ではどのようにすれば良かったのでしょうか?私が考える対策をいくつか書いておきます。

  1. 統計学者、他の分野の疫学者を著者やレビュアーに入れる。
  2. 化学者、薬学者、生物学者と協力する。

この分野の主力の研究者は主に医師なのですが、彼らは統計が非常に苦手です。仕事に使いませんしね。 誰も医師の統計解析とか見たくないので統計処理は他の人に丸投げしてください。実際そのような研究者はたくさん居ます。
また、化学者、薬学者、生物学者はどちらかと言えば反応や代謝といった枠組みで物事を捉えるため、理解しやすい。変な主張も少ないように思います。例えば、「安全基準の1/100であるが危険」や、「毒は薄めても毒」、「体内のクロムイオンが突如Cr(VI)イオンになり危険」などの主張はしないでしょう。

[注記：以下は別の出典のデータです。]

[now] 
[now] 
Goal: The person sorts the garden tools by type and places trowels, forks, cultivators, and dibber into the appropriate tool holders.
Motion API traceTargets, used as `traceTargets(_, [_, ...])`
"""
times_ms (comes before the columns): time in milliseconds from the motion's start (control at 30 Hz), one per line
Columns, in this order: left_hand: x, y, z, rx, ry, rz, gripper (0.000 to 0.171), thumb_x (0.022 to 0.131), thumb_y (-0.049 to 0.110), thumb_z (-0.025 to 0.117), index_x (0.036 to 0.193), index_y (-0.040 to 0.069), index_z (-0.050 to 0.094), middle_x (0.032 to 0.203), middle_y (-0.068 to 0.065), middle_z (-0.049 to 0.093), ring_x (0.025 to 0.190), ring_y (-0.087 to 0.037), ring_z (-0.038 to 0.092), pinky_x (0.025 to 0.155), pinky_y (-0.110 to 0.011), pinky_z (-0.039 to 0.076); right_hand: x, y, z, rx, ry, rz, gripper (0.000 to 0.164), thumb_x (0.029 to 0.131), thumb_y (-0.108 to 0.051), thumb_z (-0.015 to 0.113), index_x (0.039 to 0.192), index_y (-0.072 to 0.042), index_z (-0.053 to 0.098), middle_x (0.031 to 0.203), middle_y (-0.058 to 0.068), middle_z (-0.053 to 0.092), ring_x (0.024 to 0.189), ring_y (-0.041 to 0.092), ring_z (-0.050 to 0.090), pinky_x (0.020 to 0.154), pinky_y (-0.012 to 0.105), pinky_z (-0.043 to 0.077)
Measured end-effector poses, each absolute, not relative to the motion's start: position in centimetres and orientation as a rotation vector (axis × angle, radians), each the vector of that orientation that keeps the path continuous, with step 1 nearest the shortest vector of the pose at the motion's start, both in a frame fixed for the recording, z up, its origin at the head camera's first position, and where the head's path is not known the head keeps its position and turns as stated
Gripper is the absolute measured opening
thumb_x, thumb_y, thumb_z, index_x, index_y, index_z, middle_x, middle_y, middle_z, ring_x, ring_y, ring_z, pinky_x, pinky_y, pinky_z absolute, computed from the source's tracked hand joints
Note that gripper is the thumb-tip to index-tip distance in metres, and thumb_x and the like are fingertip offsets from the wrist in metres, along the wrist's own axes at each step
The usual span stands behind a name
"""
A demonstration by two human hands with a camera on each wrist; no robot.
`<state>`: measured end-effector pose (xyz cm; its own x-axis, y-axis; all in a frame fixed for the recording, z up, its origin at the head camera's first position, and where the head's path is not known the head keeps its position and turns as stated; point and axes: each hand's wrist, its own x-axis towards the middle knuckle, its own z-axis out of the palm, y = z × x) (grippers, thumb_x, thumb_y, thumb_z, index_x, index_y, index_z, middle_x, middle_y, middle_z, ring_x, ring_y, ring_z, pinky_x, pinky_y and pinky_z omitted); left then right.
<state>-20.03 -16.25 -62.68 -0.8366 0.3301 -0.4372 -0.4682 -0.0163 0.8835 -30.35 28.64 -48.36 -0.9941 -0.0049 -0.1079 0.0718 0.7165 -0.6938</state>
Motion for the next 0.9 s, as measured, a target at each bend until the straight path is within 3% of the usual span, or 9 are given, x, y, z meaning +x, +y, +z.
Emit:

何れにせよ、この分野は特定の研究者が濃縮されているため、他の分野の水準まで学問としての水準を上げ、他の分野との協力をすることが不可欠です。

まとめ

これまで見てきたようにStanton Glantzの研究は何の意味もありません。統計を理解していないため引用するには不適当です。 「この主張をしているのは彼だけやね」といった時は特に注意が必要で、他の研究者から「珍説。これ検証すんの?流石に時間の無駄では?」とみなされていることでしょう。
彼の研究しか主張を行っていない学説はほぼ嘘(再現不可能)なので引用するのは辞めてください。 そのような引用をする方は疑似科学と科学の違いを理解していない人なので恥をかいてください。